Transcribe the entries below word for word, beginning at the line with "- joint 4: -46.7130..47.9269" and stopping after the line with "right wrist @"; drop all pictures.

*MATERIALS PROVIDED:*
════════════════

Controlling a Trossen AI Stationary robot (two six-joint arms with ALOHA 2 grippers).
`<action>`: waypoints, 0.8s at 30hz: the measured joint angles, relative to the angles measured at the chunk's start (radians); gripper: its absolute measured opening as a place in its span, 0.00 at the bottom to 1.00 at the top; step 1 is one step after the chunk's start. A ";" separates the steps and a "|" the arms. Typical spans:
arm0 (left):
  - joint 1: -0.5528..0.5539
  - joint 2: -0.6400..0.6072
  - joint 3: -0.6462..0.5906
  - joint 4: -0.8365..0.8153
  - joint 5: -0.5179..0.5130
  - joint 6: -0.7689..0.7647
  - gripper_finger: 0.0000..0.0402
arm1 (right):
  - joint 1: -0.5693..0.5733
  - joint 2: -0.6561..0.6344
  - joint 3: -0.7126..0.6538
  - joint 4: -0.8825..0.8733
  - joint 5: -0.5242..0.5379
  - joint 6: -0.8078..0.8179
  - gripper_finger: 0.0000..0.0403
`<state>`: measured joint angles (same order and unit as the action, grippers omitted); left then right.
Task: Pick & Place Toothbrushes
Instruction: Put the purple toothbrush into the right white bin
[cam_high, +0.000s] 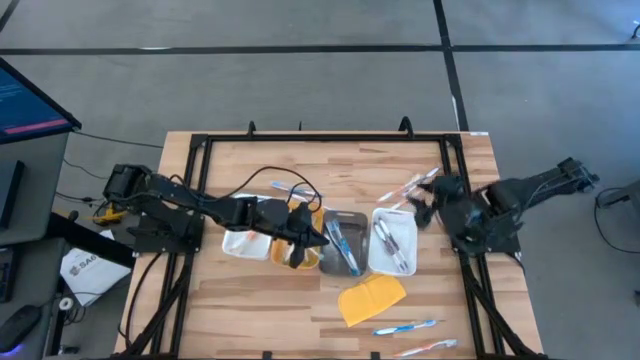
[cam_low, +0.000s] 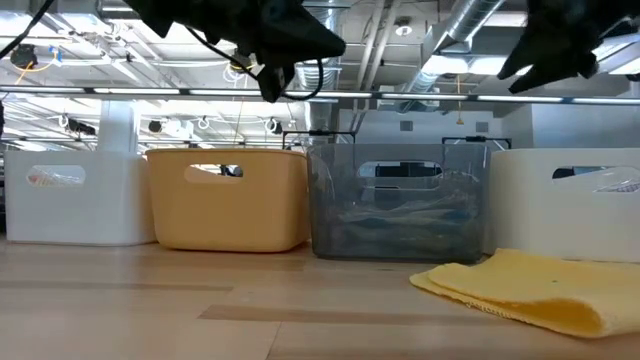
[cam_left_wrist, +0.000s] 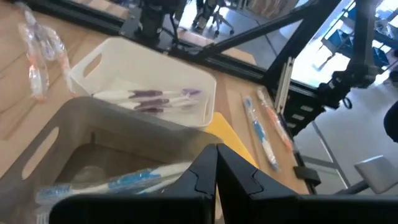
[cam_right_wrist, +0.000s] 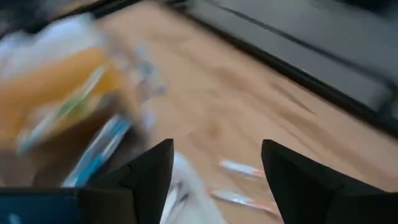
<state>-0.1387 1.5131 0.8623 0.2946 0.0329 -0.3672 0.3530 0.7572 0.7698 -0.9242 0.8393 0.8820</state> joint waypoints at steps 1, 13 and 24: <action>0.000 0.000 0.000 0.010 0.000 0.000 0.00 | -0.056 0.002 0.026 -0.042 -0.012 0.071 0.57; -0.045 0.000 0.000 0.022 -0.001 0.051 0.00 | -0.770 0.058 0.250 -0.239 -0.446 -0.114 0.42; -0.084 0.000 0.000 0.020 -0.001 0.076 0.00 | -1.210 0.426 0.252 -0.171 -0.925 -0.428 0.34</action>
<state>-0.2229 1.5131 0.8623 0.3145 0.0319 -0.2916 -0.8571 1.1830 1.0215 -1.0952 -0.0861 0.4539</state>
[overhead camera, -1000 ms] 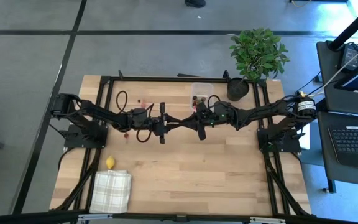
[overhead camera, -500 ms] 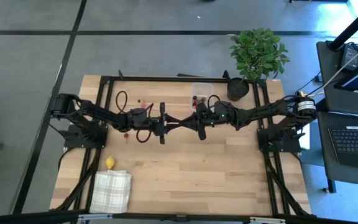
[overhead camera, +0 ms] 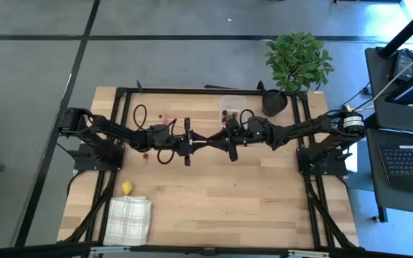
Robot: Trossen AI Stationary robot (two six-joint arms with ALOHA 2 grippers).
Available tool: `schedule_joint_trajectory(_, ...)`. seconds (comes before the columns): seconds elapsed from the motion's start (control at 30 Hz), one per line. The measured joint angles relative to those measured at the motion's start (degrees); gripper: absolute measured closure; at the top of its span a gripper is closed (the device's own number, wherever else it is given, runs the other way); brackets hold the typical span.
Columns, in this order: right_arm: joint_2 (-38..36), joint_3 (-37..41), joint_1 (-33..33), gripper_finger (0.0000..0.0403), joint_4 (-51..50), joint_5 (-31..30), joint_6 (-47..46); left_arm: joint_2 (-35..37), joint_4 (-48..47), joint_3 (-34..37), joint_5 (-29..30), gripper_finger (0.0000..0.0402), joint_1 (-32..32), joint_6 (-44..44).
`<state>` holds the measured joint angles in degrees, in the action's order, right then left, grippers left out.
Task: Pick and placing Produce into tupperware
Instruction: Put the bottom blueberry into the transparent bin
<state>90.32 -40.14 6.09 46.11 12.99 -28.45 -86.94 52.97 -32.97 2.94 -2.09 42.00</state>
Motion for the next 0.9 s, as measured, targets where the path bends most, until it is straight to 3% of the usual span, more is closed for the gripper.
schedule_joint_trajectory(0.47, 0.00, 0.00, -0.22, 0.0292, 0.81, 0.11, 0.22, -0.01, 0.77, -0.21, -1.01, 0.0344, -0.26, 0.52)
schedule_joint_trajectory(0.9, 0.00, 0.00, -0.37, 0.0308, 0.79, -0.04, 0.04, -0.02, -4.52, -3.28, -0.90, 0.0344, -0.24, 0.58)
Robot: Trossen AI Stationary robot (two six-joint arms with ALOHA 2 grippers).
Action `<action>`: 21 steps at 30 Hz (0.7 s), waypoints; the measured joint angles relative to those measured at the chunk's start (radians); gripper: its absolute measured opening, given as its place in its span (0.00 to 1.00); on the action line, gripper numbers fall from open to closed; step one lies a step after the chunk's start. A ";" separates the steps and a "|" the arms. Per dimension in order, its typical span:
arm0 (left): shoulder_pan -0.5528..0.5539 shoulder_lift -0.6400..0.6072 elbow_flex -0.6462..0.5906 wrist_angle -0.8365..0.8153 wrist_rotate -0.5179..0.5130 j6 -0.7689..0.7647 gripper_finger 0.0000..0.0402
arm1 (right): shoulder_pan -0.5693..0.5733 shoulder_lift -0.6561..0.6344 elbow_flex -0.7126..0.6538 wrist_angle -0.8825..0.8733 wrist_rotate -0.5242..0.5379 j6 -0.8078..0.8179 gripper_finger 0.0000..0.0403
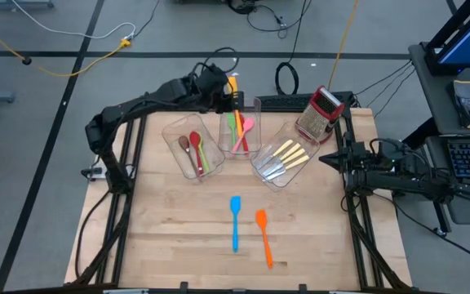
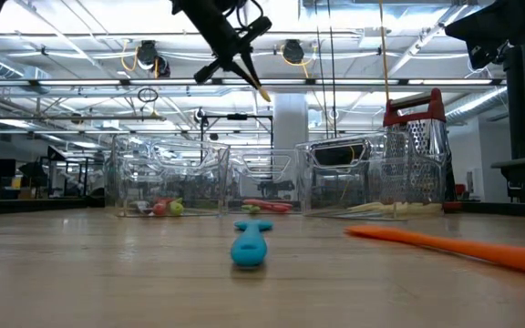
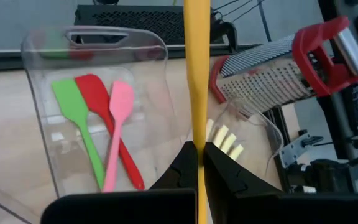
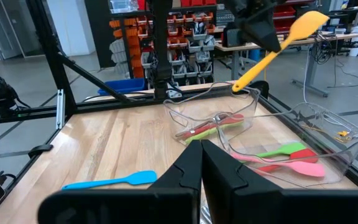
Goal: Pick & Place Kitchen Items
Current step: Put the yellow spatula into the middle transparent bin
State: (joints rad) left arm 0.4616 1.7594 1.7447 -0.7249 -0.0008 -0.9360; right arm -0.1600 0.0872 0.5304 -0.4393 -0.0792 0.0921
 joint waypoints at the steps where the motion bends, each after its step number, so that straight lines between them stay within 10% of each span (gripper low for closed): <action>1: 0.009 0.003 0.000 0.001 0.007 0.006 0.00 | 0.000 0.000 0.000 0.000 0.000 0.000 0.00; 21: 0.117 0.170 0.000 0.045 0.233 0.056 0.00 | 0.000 0.000 0.000 -0.017 0.004 0.023 0.00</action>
State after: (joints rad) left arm 0.5791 1.9299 1.7451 -0.6795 0.2326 -0.8798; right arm -0.1600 0.0868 0.5304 -0.4560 -0.0753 0.1151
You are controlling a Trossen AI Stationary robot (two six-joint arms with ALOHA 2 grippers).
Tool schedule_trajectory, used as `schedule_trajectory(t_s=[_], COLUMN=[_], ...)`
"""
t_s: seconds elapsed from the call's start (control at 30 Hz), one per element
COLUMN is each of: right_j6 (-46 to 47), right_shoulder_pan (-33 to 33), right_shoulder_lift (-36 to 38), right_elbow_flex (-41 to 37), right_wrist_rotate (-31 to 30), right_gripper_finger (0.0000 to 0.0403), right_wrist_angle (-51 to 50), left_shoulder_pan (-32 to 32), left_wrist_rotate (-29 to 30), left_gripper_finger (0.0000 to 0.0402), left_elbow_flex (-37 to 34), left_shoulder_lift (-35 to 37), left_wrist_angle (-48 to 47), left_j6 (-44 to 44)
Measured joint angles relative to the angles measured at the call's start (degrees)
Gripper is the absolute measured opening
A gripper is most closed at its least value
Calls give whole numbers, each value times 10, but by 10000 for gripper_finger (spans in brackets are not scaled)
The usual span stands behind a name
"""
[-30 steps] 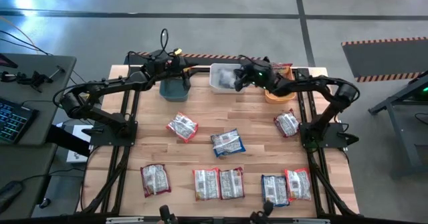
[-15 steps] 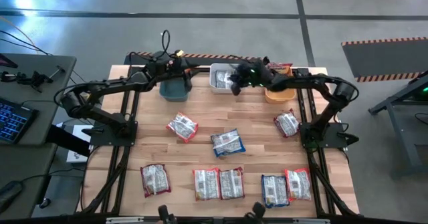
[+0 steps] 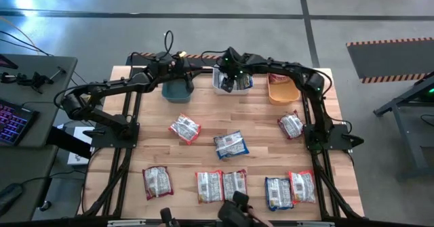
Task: Sort Maruchan noodles
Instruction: Remove the blue noodle pack from the white bin
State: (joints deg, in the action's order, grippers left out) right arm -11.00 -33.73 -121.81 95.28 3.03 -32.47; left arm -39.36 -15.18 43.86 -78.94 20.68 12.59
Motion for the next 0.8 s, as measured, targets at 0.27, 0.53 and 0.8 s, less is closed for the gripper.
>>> schedule_trajectory(t_s=[0.27,0.53,0.8], right_j6=[4,-7,2], right_shoulder_pan=[8,9,6], right_shoulder_lift=[-38,-42,-55], right_elbow_flex=[84,76,62], right_wrist_rotate=[21,17,4], right_gripper_finger=[206,206,170], right_wrist_angle=[-78,-81,-76], left_shoulder_pan=[0,-1,0], left_wrist_rotate=[0,0,0], left_gripper_finger=[51,51,51], left_elbow_flex=[0,0,0], left_shoulder_lift=[0,0,0], left_wrist_angle=[-16,-16,-14], left_j6=[10,11,10])
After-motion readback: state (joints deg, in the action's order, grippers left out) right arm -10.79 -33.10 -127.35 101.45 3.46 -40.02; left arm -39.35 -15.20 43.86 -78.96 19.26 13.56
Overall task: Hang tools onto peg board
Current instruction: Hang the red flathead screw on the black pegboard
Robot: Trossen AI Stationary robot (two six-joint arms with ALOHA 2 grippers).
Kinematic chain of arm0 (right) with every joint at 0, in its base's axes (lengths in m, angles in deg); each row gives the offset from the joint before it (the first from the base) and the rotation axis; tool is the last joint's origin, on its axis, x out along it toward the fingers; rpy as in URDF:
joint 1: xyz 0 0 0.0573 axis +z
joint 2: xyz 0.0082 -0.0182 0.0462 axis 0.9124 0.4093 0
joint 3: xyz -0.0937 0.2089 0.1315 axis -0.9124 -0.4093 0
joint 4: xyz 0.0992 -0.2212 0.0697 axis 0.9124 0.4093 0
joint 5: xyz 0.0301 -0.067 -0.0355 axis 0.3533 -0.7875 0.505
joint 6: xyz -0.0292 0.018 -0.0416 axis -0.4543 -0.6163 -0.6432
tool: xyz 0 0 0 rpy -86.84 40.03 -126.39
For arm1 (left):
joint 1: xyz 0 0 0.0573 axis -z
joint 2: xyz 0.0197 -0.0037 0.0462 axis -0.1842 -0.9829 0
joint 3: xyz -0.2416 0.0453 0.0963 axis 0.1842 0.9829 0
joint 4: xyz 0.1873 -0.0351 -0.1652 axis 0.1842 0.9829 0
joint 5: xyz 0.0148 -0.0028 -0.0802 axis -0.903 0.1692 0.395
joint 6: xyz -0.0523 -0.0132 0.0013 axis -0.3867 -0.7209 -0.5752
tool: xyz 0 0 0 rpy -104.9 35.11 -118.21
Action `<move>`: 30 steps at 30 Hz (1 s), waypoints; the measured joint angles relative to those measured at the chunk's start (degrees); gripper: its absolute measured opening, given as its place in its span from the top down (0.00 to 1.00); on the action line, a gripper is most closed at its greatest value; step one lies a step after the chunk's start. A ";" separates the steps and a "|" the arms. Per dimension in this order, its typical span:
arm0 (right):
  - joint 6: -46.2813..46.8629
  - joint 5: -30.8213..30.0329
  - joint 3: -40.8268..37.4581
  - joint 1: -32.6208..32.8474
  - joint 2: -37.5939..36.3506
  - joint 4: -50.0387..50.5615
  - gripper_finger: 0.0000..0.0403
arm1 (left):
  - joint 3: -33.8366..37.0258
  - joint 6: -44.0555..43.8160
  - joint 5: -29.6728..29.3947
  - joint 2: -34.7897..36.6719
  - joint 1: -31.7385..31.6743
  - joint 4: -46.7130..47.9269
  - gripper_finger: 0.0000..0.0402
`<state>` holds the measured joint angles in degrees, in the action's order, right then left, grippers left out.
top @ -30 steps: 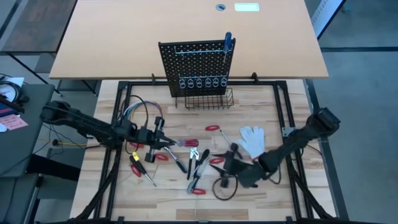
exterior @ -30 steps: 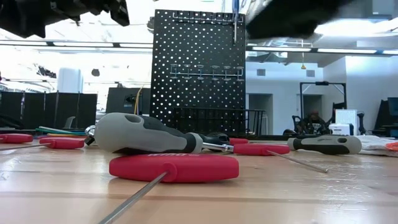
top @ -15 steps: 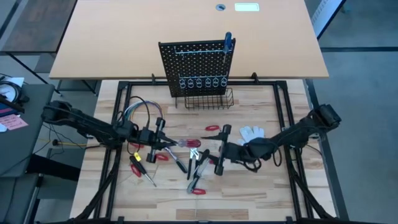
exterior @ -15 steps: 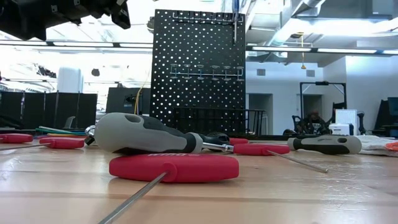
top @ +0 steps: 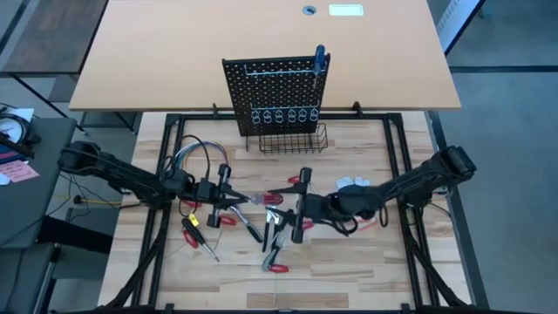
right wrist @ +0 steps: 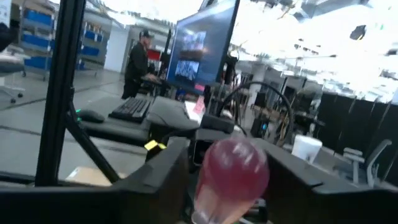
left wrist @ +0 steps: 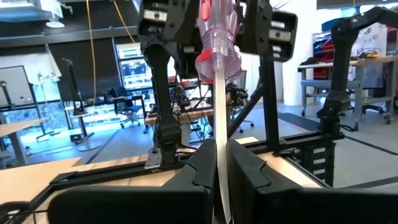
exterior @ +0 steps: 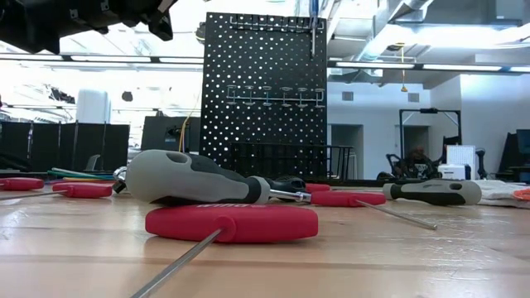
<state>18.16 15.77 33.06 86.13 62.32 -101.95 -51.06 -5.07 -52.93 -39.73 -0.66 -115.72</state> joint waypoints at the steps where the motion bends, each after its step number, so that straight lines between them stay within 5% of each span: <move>1: 0.64 -0.14 0.73 -0.15 -0.02 1.87 0.60 | 0.00 0.00 0.04 0.00 0.01 0.19 0.97; 4: 2.08 -2.20 2.04 0.11 -0.04 5.11 0.72 | 0.00 0.09 -0.17 -0.02 0.00 0.98 0.97; 10: 0.06 -14.15 8.12 2.54 -0.05 15.94 0.72 | -0.36 3.27 -2.42 0.11 -0.08 4.62 0.96; 19: 20.17 -20.41 35.49 -1.83 0.23 66.02 0.72 | 0.28 6.39 -12.12 -0.46 -0.02 11.92 0.83; 30: 33.30 -2.52 38.79 -9.25 0.66 79.46 0.72 | -4.79 19.29 -21.40 -2.75 -0.10 17.32 0.65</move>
<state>51.45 13.25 71.85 76.88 62.97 -22.49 -55.85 14.22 -74.33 -42.48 -0.75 -98.40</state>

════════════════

*FINISHED EXERCISE:*
  - joint 4: -46.7130..47.9269
  - gripper_finger: 0.0000..0.0402
`<state>` holds the measured joint angles in degrees, in the action's order, right then left, grippers left out.
top @ -30 steps: 
exterior @ -30 steps: 
top @ -15 steps: 
exterior @ -15 steps: 
top @ +0 steps: 
right wrist @ +0 steps: 

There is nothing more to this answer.